Copy nothing but the lines below running from the line containing "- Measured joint" through the line containing "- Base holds", both end lines included.

##########

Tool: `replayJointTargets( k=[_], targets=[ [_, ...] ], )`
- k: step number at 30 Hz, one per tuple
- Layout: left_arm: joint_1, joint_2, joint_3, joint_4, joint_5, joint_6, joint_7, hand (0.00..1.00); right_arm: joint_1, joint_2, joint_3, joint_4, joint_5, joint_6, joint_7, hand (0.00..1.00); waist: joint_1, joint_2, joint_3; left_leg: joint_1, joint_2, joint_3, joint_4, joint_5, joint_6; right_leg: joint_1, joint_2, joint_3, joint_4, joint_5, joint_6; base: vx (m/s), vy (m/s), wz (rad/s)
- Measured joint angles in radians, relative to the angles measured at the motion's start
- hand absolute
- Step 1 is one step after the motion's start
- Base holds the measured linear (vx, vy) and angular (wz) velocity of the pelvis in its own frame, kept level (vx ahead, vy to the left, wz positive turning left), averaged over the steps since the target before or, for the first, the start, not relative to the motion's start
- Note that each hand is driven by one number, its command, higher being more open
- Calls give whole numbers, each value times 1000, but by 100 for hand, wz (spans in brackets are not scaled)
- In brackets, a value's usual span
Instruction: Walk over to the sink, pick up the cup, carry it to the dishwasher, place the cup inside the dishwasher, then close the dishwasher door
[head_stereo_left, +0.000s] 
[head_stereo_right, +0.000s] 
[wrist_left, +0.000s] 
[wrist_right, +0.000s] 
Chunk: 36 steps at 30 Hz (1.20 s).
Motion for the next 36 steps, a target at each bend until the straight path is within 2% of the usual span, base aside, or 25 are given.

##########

* **Task response**
- Measured joint angles in radians, relative to the angles measured at the motion's start
- hand absolute
- Step 1 is one step after the motion's start
- Base holds the measured linear (vx, vy) and angular (wz) velocity of the pelvis in its own frame, kept level (vx ahead, vy to the left, wz positive turning left), averaged over the steps since the target before or, for the first, the start, not relative to the motion's start

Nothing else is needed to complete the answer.